◆ **WHAT IS NEEDED**
Scan the entries for "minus". Every line that holds it is to be copied.

(Stored data entries)

- Opening Delimiter -

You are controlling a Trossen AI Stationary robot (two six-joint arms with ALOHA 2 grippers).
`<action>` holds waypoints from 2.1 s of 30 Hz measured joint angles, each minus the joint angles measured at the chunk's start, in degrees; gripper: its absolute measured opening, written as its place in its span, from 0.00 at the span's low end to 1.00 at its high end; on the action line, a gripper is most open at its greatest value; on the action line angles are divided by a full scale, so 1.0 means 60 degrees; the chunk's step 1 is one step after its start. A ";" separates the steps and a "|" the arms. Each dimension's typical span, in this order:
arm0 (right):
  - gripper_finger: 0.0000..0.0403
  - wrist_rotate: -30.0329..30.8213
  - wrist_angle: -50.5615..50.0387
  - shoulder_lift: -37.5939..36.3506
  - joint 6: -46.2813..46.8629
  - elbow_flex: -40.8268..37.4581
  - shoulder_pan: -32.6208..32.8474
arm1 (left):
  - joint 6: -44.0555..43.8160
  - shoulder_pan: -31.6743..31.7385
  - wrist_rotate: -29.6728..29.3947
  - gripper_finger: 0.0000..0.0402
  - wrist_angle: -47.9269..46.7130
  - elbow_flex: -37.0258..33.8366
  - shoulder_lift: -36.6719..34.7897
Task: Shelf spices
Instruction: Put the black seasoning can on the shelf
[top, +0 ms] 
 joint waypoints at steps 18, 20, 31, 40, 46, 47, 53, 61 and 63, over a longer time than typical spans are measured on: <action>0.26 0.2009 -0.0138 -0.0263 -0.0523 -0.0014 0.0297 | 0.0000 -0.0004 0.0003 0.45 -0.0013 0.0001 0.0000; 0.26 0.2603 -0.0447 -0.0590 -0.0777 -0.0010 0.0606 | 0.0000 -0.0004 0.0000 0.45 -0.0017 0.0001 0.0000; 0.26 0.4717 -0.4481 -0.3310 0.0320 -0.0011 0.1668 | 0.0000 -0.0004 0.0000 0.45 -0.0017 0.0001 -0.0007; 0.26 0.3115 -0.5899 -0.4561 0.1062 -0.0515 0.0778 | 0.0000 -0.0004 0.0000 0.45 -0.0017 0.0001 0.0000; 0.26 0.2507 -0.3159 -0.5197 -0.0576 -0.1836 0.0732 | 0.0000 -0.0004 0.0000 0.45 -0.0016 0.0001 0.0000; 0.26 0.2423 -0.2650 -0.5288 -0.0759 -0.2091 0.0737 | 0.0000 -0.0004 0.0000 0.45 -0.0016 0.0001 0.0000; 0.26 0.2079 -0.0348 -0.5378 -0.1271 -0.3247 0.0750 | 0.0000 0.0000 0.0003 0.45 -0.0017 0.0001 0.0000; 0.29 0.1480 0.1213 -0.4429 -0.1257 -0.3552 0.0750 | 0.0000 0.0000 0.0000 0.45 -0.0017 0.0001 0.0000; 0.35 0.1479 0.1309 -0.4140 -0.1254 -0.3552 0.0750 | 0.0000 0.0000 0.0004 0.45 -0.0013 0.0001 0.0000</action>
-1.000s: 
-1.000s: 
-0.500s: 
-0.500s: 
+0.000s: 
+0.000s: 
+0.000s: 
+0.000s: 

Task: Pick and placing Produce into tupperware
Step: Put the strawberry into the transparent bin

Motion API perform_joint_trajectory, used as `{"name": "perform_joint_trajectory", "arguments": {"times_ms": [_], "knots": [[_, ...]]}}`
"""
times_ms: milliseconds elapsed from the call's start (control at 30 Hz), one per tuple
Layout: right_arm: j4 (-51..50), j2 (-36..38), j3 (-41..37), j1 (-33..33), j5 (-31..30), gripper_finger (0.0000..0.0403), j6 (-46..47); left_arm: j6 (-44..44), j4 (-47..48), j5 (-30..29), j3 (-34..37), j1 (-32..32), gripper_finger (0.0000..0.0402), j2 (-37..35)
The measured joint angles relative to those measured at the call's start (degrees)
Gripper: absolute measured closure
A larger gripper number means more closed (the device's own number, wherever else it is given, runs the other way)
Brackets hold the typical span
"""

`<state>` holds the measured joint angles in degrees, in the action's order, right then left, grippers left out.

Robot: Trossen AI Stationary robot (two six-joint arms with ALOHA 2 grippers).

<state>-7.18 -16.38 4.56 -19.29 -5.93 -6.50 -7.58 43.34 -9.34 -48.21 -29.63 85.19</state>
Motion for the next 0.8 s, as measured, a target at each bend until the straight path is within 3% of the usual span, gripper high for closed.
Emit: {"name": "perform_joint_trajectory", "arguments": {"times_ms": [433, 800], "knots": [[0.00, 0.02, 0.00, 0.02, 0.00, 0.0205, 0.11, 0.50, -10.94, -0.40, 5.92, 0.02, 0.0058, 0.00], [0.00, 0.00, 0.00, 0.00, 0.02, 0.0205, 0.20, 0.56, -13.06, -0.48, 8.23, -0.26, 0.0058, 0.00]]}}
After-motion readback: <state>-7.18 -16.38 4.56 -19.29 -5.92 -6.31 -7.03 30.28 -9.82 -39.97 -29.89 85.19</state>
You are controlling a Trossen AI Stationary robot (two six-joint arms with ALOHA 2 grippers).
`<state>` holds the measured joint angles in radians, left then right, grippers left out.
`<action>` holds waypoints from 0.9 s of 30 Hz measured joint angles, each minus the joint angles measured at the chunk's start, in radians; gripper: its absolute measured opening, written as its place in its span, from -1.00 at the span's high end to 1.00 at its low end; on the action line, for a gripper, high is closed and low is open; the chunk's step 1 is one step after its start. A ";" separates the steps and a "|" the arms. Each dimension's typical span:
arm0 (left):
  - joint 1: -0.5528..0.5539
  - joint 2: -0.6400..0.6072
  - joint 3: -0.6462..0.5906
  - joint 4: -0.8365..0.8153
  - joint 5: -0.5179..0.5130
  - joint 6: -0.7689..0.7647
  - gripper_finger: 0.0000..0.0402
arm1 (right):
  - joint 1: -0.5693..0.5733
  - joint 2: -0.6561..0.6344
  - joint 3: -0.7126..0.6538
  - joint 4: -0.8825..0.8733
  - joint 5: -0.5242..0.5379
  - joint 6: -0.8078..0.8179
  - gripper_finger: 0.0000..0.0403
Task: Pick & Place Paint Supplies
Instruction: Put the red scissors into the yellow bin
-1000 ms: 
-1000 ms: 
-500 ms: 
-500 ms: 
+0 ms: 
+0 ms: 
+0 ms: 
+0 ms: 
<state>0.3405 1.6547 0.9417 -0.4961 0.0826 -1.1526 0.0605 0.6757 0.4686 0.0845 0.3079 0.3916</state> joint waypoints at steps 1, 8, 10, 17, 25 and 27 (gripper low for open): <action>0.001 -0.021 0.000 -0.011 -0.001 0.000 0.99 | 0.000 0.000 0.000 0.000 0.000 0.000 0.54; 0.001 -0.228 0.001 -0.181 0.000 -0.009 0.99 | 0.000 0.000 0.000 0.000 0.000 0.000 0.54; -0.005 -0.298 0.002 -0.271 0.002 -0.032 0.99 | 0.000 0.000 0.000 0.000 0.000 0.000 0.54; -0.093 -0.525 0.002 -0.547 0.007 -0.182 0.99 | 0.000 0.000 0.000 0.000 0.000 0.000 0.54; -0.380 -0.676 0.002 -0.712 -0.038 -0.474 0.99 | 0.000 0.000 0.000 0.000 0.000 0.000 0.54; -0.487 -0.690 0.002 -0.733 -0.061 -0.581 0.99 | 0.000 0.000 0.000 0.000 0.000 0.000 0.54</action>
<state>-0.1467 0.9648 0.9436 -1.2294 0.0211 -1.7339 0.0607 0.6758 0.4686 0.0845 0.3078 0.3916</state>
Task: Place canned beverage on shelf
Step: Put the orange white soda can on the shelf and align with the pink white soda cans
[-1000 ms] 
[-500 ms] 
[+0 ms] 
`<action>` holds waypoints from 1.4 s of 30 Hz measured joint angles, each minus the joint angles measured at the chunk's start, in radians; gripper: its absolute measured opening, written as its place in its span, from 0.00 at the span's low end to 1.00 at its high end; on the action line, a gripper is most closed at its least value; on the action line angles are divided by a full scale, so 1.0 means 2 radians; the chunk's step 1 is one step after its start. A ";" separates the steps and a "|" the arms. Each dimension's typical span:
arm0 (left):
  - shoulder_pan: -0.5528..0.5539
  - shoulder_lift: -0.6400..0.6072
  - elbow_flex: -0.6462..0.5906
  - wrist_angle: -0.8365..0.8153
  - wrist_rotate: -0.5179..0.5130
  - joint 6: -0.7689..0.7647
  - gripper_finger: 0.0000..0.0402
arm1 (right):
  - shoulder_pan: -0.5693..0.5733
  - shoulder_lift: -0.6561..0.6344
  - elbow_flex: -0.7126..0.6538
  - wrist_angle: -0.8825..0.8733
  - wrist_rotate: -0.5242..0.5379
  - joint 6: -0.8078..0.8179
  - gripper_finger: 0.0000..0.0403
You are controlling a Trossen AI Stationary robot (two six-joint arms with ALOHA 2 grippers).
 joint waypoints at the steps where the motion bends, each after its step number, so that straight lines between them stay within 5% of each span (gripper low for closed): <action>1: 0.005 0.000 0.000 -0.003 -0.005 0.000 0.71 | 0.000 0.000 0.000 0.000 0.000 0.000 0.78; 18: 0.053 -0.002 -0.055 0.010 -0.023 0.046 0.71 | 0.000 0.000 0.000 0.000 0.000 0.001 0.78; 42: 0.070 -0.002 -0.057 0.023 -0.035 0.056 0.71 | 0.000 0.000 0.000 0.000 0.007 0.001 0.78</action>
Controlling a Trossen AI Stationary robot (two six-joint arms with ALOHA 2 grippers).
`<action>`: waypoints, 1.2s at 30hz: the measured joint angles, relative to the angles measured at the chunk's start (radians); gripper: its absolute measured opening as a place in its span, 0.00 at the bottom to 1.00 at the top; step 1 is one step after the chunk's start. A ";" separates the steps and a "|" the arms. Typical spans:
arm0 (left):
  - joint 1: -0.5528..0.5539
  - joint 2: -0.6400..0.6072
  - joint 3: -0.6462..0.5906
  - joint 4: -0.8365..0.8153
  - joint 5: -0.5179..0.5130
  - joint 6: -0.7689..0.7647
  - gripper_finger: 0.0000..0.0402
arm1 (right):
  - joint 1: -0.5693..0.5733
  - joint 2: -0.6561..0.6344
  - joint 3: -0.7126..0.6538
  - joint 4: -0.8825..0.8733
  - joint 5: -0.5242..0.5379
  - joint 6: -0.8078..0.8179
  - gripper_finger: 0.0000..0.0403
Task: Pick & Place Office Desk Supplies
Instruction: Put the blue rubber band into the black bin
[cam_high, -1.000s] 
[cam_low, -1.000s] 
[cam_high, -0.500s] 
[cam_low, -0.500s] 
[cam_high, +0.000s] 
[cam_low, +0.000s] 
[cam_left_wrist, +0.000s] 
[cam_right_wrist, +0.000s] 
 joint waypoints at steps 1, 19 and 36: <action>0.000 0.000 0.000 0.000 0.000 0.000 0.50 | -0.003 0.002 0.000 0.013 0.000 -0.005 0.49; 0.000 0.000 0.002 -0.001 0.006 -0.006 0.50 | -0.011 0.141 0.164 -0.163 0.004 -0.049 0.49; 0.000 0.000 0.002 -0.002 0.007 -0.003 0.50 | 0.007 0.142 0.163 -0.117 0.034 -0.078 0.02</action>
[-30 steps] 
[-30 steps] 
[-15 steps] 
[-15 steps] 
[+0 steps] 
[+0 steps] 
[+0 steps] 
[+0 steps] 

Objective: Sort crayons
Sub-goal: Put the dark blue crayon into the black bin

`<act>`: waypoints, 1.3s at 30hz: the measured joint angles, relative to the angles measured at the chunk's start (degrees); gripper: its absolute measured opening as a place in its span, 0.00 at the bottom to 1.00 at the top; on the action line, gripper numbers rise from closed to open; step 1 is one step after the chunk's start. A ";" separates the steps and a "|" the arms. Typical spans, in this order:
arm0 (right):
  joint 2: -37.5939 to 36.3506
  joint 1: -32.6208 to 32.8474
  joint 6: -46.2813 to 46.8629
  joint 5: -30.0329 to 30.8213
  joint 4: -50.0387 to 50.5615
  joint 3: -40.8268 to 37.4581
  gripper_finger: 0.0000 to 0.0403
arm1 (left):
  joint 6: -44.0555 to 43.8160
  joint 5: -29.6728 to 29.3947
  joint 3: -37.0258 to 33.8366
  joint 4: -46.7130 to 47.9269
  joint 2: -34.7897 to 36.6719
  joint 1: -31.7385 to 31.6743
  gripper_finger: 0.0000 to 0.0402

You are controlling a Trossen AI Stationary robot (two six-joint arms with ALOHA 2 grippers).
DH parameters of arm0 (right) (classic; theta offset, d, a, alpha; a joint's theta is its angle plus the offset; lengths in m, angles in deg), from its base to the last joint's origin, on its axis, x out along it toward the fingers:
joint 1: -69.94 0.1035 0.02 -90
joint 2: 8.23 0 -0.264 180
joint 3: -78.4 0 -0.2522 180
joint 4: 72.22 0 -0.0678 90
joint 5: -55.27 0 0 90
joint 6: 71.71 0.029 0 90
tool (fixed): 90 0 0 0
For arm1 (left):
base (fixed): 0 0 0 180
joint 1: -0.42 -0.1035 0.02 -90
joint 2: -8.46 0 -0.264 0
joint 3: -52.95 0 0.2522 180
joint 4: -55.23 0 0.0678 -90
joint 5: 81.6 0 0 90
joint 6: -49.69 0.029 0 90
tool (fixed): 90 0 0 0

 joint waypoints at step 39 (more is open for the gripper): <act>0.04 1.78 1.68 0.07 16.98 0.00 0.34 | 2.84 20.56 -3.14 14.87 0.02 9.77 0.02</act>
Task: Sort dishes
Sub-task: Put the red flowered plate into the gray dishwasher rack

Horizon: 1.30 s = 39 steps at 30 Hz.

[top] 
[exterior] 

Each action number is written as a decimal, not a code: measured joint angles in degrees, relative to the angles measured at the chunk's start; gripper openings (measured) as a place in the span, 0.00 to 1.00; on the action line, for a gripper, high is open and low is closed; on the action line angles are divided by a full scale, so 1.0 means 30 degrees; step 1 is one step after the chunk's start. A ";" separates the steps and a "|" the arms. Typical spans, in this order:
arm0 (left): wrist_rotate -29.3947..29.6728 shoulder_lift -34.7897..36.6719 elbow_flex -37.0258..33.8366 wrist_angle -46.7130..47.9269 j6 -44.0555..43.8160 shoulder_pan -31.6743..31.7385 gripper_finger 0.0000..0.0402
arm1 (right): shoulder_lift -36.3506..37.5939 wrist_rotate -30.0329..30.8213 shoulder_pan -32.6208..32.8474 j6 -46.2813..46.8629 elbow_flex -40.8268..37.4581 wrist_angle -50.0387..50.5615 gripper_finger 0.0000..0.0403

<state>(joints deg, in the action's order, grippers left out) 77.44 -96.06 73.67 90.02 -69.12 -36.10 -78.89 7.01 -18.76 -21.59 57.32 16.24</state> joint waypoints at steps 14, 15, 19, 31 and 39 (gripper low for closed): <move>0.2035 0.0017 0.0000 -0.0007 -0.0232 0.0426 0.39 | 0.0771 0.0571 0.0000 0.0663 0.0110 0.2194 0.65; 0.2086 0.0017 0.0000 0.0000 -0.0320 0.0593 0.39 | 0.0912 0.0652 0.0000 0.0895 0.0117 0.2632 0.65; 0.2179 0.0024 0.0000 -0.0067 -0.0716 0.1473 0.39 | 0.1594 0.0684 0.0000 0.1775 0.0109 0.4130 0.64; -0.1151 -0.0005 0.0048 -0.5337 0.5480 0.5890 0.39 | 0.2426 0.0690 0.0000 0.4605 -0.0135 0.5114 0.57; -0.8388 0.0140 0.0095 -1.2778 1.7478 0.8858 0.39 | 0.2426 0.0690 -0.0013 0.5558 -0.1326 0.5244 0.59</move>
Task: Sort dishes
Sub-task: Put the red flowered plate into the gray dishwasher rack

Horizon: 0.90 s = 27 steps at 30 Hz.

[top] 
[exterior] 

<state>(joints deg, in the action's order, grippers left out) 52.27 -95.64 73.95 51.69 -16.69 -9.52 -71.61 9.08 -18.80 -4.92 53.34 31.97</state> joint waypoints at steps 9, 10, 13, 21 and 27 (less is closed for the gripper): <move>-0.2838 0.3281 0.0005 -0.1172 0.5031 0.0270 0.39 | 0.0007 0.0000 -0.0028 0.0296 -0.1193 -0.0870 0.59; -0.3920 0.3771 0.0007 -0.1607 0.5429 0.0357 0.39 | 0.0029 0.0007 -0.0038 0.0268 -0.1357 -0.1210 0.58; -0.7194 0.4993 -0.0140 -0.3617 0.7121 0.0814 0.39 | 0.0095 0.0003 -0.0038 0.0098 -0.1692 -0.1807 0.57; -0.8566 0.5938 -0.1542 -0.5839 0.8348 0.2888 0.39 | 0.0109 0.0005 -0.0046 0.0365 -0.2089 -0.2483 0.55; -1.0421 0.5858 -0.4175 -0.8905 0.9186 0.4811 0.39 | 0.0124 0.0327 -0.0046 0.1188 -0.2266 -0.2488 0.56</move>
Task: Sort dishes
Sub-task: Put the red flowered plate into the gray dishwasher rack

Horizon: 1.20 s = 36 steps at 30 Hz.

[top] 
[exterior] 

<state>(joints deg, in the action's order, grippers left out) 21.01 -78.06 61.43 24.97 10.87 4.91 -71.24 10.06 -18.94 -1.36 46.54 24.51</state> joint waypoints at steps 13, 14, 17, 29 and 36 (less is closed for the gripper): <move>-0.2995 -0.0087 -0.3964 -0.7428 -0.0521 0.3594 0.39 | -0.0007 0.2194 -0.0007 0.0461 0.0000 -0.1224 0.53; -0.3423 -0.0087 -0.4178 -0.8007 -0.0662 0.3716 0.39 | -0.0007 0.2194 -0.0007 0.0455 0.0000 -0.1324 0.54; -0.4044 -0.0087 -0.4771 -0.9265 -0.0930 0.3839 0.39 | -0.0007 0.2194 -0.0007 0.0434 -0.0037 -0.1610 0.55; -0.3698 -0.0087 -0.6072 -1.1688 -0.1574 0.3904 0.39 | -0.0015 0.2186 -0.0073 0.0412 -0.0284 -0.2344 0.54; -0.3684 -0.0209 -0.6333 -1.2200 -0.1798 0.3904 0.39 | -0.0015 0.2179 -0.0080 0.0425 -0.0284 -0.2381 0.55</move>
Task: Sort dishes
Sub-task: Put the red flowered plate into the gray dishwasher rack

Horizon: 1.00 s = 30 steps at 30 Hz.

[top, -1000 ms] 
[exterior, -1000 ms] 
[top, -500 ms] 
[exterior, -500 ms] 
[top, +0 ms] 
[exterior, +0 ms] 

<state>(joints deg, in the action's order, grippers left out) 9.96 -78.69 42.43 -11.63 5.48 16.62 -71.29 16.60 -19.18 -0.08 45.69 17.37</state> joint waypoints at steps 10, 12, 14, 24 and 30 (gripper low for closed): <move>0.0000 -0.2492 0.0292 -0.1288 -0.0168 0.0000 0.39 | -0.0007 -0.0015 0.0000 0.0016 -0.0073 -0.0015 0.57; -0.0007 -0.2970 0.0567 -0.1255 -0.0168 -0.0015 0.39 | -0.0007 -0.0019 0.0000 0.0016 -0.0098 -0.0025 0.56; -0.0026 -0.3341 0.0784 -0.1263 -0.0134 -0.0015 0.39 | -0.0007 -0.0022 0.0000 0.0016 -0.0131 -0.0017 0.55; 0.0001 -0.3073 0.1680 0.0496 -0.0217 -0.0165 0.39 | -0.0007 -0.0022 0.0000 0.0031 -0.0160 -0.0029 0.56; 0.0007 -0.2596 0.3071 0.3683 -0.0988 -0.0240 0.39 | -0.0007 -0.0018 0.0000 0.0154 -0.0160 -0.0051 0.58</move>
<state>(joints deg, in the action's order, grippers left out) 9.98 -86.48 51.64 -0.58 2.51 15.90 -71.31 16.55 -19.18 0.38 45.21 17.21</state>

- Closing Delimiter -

◆ **ANSWER AREA**
`<action>` holds waypoints from 2.1 s of 30 Hz measured joint angles, each minus the joint angles measured at the chunk's start, in degrees; gripper: its absolute measured opening, written as its place in its span, from 0.00 at the span's low end to 1.00 at its high end; on the action line, a gripper is most open at its greatest value; on the action line angles are divided by a full scale, so 1.0 means 60 degrees; the chunk's step 1 is one step after its start. A ";" separates the steps and a "|" the arms. Each dimension's typical span, in this order:
`<action>` holds waypoints from 0.9 s of 30 Hz measured joint angles, each minus the joint angles measured at the chunk's start, in radians; gripper: its absolute measured opening, written as its place in its span, from -1.00 at the span's high end to 1.00 at its low end; on the action line, for a gripper, high is closed and low is open; the chunk's step 1 is one step after its start. A ";" separates the steps and a "|" the arms. Each dimension's typical span:
`<action>` holds waypoints from 1.4 s of 30 Hz measured joint angles, each minus the joint angles measured at the chunk's start, in radians; gripper: its absolute measured opening, written as its place in its span, from 0.00 at the span's low end to 1.00 at its high end; on the action line, a gripper is most closed at its least value; on the action line angles are divided by a full scale, so 1.0 means 2 radians; the chunk's step 1 is one step after its start. A ";" separates the steps and a "|" the arms. Each dimension's typical span:

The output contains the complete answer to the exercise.